TASK REQUIREMENTS — A single stretch of the material below is to be transcribed exactly, starting at the line with "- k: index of" and ending after the line with "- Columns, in".

DATA —
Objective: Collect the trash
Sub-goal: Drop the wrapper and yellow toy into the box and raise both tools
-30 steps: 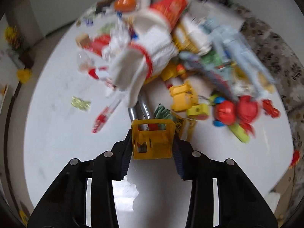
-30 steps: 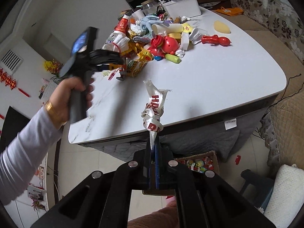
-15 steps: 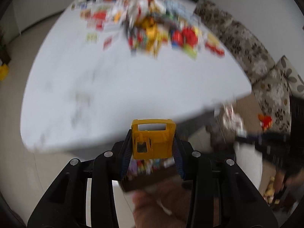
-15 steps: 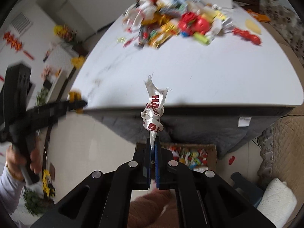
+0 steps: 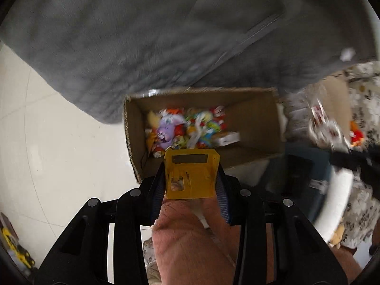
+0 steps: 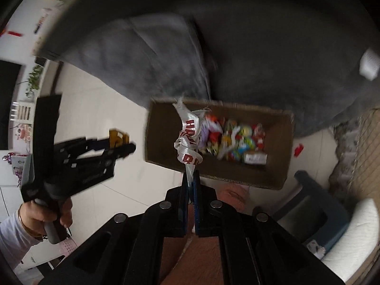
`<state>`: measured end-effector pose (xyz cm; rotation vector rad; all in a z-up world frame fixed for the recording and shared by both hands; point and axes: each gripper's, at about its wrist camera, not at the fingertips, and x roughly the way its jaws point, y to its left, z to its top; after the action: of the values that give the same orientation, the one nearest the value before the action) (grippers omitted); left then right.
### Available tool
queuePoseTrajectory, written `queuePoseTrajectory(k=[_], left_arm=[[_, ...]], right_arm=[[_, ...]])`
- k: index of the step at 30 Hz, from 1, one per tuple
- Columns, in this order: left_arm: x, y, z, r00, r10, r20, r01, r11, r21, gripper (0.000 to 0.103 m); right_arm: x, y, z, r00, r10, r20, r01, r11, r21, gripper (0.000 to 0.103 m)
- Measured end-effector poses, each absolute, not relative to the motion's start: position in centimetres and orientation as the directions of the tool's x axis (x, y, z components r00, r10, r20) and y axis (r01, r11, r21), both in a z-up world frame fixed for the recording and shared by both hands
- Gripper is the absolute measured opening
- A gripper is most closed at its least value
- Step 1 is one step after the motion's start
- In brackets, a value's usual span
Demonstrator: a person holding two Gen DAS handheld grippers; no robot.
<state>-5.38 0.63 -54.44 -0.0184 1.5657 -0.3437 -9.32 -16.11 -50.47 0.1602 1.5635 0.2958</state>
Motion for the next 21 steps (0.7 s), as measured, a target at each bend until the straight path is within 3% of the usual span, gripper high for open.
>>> queuePoseTrajectory(k=[4, 5, 6, 7, 8, 9, 11, 14, 18, 21], left_arm=[[-3.8, -0.4, -62.9, -0.112, -0.157, -0.981, 0.176, 0.969, -0.175, 0.038], [-3.5, -0.7, -65.3, -0.143, -0.126, -0.982, 0.176, 0.973, -0.151, 0.044], [-3.2, -1.0, -67.3, -0.174, -0.102, -0.979, 0.174, 0.976, -0.133, 0.051], [-3.1, -1.1, -68.9, -0.196, -0.074, -0.978, 0.175, 0.979, -0.109, 0.07], [-3.1, -1.1, -70.6, -0.223, -0.03, -0.974, 0.176, 0.982, -0.071, 0.076], [-3.2, -0.8, -71.8, -0.254, 0.0, -0.967, 0.168, 0.985, -0.044, 0.076], [-3.6, -0.2, -73.3, -0.304, 0.016, -0.952, 0.122, 0.992, -0.022, 0.076], [-4.0, 0.6, -73.8, -0.341, 0.015, -0.94, 0.071, 0.997, -0.01, 0.076], [-4.9, 0.5, -73.4, -0.353, 0.049, -0.934, 0.12, 0.993, 0.006, 0.076], [-5.1, 1.0, -72.1, -0.354, 0.057, -0.933, 0.121, 0.992, 0.015, 0.076]], right_arm=[[-7.9, -16.1, -59.0, -0.07, 0.24, -0.968, -0.053, 0.968, 0.244, 0.003], [-7.3, -16.2, -61.1, -0.087, 0.226, -0.97, -0.038, 0.972, 0.23, 0.006], [-6.9, -16.4, -62.9, -0.095, 0.208, -0.974, -0.031, 0.977, 0.212, 0.032], [-6.4, -16.7, -65.4, -0.126, 0.18, -0.975, -0.016, 0.983, 0.184, 0.054], [-6.1, -17.0, -67.0, -0.153, 0.152, -0.976, -0.002, 0.988, 0.154, 0.073], [-5.9, -17.5, -68.2, -0.172, 0.127, -0.977, 0.011, 0.992, 0.127, 0.064], [-5.8, -18.1, -70.0, -0.209, 0.099, -0.973, 0.027, 0.995, 0.096, 0.06], [-6.0, -18.6, -70.2, -0.212, 0.061, -0.975, -0.003, 0.998, 0.063, 0.071], [-7.0, -19.6, -69.4, -0.209, 0.017, -0.978, -0.04, 0.999, 0.026, 0.08], [-7.3, -20.4, -68.1, -0.208, 0.018, -0.978, -0.008, 1.0, 0.02, 0.081]])
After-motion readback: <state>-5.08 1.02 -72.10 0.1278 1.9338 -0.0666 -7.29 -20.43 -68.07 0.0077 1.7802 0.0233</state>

TASK ANSWER —
- k: index of the step at 30 Hz, from 1, one per tuple
- Columns, in this order: left_arm: x, y, z, r00, r10, r20, r01, r11, r21, gripper (0.000 to 0.103 m); right_arm: x, y, z, r00, r10, r20, r01, r11, r21, gripper (0.000 to 0.103 m)

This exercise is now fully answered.